Write out the listing verbatim. No pictures belong in it.

==*==

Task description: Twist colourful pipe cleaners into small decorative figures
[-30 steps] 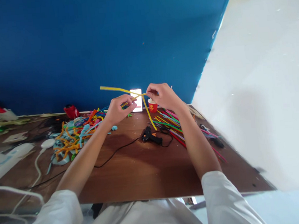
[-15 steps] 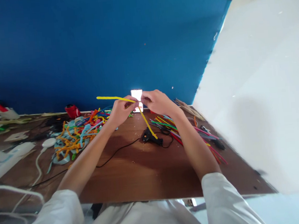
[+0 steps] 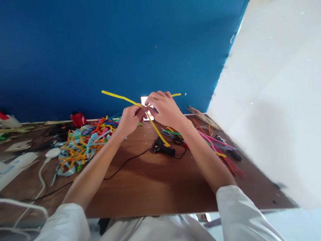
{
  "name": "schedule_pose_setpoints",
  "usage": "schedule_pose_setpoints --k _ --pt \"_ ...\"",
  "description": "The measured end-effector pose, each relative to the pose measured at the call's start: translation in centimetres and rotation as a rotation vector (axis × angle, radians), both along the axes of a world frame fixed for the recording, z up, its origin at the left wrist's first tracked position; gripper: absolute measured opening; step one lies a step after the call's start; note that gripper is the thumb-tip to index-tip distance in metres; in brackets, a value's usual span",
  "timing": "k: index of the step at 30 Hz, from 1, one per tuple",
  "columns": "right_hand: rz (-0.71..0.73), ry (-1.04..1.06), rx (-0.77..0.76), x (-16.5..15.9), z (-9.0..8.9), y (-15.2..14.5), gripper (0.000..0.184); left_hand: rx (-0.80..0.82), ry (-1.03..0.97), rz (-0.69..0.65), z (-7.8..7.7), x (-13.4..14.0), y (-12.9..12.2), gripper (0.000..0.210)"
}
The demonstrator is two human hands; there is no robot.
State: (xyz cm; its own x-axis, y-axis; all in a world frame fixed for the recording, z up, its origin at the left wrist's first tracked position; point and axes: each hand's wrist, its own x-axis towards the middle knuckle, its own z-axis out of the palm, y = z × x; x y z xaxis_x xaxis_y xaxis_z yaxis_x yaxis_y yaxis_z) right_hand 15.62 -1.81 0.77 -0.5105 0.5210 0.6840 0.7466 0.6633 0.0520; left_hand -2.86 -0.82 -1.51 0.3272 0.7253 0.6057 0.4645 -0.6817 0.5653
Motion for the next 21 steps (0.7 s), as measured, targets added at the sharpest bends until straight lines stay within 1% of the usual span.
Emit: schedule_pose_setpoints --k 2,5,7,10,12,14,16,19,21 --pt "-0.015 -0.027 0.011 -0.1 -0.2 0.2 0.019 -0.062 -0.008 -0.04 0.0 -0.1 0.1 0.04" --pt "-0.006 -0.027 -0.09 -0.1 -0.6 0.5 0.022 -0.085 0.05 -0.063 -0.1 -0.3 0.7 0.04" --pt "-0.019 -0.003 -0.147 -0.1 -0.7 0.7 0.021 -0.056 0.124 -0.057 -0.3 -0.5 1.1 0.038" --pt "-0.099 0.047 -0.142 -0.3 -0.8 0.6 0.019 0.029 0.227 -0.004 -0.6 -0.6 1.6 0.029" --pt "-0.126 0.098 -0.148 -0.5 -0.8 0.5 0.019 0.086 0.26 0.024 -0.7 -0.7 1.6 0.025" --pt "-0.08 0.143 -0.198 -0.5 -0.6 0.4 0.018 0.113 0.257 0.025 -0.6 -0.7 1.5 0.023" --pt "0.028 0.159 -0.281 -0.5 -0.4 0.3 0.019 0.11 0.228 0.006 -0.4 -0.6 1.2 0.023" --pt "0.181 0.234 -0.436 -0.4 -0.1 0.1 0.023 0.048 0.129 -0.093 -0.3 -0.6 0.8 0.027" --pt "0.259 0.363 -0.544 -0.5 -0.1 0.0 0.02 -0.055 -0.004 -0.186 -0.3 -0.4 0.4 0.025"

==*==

Written answer ->
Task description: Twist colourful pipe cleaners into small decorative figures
[-30 steps] 
[-15 steps] 
[+0 steps] 
{
  "name": "schedule_pose_setpoints",
  "usage": "schedule_pose_setpoints --k _ --pt \"_ ...\"",
  "description": "The measured end-effector pose, each relative to the pose measured at the call's start: translation in centimetres and rotation as a rotation vector (axis × angle, radians), both along the axes of a world frame fixed for the recording, z up, its origin at the left wrist's first tracked position; gripper: absolute measured opening; step one lies a step after the call's start; note that gripper is the thumb-tip to index-tip distance in metres; in brackets, a value's usual span",
  "timing": "k: index of the step at 30 Hz, from 1, one per tuple",
  "columns": "right_hand: rz (-0.71..0.73), ry (-1.04..1.06), rx (-0.77..0.76), x (-16.5..15.9), z (-9.0..8.9), y (-15.2..14.5), gripper (0.000..0.184); left_hand: rx (-0.80..0.82), ry (-1.03..0.97), rz (-0.69..0.65), z (-7.8..7.7), x (-13.4..14.0), y (-12.9..12.2), gripper (0.000..0.210)"
}
The demonstrator is two human hands; there is no robot.
State: (xyz cm; its own x-axis, y-axis; all in a world frame fixed for the recording, z up, its origin at the left wrist's first tracked position; point and axes: each hand's wrist, its own x-axis towards the middle knuckle, its own z-axis out of the palm, y = z × x; x y z xaxis_x xaxis_y xaxis_z yaxis_x yaxis_y yaxis_z) right_hand 15.62 -1.81 0.77 -0.5105 0.5210 0.6840 0.7466 0.6633 0.0520; left_hand -2.86 -0.82 -1.51 0.3272 0.7253 0.6057 0.4645 -0.6817 0.5653
Motion for the next 21 steps (0.7 s), as measured, targets added at the sharpest bends until straight lines stay within 1% of the usual span.
Emit: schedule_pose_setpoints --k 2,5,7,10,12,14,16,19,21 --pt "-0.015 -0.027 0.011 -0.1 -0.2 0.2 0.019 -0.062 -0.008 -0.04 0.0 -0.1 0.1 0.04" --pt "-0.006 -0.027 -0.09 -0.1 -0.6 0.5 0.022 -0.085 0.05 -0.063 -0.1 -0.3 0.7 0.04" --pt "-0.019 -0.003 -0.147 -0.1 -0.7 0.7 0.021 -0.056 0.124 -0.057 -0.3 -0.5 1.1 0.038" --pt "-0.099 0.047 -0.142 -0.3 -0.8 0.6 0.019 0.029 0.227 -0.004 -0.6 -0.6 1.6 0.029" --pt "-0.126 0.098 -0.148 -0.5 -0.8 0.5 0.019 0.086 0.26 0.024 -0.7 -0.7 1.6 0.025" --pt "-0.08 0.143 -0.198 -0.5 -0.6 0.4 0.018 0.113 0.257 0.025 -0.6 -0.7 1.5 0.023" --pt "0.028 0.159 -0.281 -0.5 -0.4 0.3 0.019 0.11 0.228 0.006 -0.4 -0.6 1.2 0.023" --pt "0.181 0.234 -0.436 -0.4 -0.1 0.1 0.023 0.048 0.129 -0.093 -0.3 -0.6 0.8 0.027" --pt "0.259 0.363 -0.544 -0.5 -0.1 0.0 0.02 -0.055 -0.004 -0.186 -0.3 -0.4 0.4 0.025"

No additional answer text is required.